Can African states eliminate malaria?

Southern Africa has an ambitious plan to eliminate malaria by 2030. According to the FT:

Under the Elimination8 plan, the idea is to end malaria by 2020 in four so-called frontline states where transmission levels are already low — below 10 per 1,000. These are Botswana, Namibia, South Africa and Swaziland. Four higher-transmission, “second line” countries — Angola, Mozambique, Zambia and Zimbabwe, where transmission rates can climb as high as 400 per thousand — have until 2030 to get the job done.

Kenya presents a less sanguine but still somewhat positive story. The country reported 8.3 million cases of malaria in 2018, a decline of 12% from 2012. And out of these cases, 16,000 fatalities were reported.
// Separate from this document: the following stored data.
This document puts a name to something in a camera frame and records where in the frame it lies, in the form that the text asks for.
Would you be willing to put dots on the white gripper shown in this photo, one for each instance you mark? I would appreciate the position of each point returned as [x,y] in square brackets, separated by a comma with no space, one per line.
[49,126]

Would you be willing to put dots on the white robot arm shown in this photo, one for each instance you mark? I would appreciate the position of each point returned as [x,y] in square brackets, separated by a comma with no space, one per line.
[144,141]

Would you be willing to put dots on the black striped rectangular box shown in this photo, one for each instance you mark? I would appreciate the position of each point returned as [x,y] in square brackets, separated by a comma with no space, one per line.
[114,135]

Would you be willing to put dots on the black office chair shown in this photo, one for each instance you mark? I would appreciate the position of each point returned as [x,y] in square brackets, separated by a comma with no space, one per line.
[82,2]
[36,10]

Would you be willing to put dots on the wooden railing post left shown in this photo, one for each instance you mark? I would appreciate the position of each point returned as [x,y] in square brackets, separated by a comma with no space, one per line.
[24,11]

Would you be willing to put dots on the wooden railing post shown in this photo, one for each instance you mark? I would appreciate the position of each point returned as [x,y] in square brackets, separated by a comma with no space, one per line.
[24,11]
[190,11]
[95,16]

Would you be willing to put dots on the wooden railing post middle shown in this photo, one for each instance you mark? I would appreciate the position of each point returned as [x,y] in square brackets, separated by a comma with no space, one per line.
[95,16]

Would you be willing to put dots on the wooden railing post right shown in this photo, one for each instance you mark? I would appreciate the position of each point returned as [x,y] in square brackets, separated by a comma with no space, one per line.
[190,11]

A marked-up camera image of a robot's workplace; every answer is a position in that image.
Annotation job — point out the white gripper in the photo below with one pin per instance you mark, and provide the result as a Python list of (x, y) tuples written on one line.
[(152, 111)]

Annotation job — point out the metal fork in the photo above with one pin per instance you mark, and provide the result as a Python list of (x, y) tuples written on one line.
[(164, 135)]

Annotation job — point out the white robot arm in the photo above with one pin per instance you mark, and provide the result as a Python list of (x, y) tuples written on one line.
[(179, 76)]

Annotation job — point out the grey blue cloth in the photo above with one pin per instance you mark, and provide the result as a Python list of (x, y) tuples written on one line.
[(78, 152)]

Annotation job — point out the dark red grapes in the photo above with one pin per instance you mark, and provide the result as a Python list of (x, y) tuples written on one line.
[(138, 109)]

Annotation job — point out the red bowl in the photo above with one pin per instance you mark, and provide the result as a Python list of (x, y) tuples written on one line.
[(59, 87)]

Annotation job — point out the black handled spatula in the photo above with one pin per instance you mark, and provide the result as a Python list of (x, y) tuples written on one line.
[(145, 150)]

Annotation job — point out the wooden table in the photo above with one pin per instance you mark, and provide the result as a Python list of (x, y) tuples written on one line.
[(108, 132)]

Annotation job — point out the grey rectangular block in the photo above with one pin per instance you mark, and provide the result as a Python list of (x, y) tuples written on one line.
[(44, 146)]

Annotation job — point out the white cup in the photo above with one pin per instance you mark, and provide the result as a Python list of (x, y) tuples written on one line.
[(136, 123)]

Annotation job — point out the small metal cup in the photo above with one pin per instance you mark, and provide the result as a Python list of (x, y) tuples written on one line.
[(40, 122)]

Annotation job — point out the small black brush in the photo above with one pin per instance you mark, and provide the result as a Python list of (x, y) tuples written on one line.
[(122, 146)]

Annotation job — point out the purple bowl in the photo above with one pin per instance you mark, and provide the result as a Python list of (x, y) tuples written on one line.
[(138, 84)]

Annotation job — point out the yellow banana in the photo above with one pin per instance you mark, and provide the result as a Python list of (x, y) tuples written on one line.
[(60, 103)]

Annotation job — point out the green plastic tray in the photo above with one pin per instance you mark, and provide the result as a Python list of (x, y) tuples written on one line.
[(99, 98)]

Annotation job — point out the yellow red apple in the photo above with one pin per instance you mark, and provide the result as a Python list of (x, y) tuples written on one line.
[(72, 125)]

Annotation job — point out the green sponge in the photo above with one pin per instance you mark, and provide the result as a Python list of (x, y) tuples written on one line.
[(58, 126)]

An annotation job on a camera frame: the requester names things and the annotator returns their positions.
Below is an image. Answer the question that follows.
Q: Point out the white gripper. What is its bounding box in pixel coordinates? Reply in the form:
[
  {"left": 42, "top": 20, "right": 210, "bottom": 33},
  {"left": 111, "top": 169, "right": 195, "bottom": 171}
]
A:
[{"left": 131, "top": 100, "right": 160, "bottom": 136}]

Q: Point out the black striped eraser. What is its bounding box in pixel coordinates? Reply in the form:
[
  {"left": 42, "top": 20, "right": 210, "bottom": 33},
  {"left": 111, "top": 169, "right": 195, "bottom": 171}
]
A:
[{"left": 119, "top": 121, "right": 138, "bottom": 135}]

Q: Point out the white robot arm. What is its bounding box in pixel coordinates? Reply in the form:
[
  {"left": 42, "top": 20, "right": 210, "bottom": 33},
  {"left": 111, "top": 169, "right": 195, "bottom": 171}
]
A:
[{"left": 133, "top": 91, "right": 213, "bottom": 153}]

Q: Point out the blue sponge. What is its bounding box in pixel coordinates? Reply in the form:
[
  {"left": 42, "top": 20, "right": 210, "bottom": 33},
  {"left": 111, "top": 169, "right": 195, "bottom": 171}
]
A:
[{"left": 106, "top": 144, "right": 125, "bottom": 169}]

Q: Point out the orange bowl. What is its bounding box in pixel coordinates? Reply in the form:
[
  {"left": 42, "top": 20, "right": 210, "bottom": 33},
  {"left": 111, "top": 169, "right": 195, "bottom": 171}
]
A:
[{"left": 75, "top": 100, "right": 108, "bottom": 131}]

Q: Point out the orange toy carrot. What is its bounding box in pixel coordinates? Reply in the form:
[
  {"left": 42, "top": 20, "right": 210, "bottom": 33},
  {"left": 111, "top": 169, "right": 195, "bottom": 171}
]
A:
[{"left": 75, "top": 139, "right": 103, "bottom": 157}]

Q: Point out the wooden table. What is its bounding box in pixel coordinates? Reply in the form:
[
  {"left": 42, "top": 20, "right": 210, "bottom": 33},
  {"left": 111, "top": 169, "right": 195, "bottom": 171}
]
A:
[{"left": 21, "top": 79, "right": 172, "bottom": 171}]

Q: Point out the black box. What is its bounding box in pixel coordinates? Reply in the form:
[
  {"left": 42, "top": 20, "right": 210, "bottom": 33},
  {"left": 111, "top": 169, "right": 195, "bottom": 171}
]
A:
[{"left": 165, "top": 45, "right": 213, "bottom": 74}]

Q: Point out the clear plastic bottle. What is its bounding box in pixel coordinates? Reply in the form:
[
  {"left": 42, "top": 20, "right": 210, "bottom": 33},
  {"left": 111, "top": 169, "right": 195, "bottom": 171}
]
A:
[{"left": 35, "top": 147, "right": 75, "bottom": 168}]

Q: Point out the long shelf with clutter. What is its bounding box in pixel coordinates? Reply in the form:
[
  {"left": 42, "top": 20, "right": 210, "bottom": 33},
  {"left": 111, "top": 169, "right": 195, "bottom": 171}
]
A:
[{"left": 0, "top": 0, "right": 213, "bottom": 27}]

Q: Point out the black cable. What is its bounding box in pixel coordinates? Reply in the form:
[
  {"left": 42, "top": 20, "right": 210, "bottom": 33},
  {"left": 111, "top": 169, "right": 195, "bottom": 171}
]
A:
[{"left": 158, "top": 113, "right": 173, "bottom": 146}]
Contrast this with China which in 2017 reported a grand total of 2,672 malaria cases, all of which were due to infections while abroad. China’s population is 1.4 billion. Kenya’s population is 49 million. 40 years ago China reported more than 24 million malaria cases annually.

So how did China do it?

Screen Shot 2018-04-24 at 9.08.41 PM.pngThrough a combination of vector control, human behavioral change (including use of treated bed nets), and treatment. All three approaches are important. For instance, while the malaria mortality rate of 0.09% in Kenya is not super high (thanks to treatment), it still means that each year millions of work hours are lost due to illness. It is also a significant drain on the healthcare system. In addition, while treated bed nets have been shown to save lots of lives, we should still work towards complete elimination of the disease.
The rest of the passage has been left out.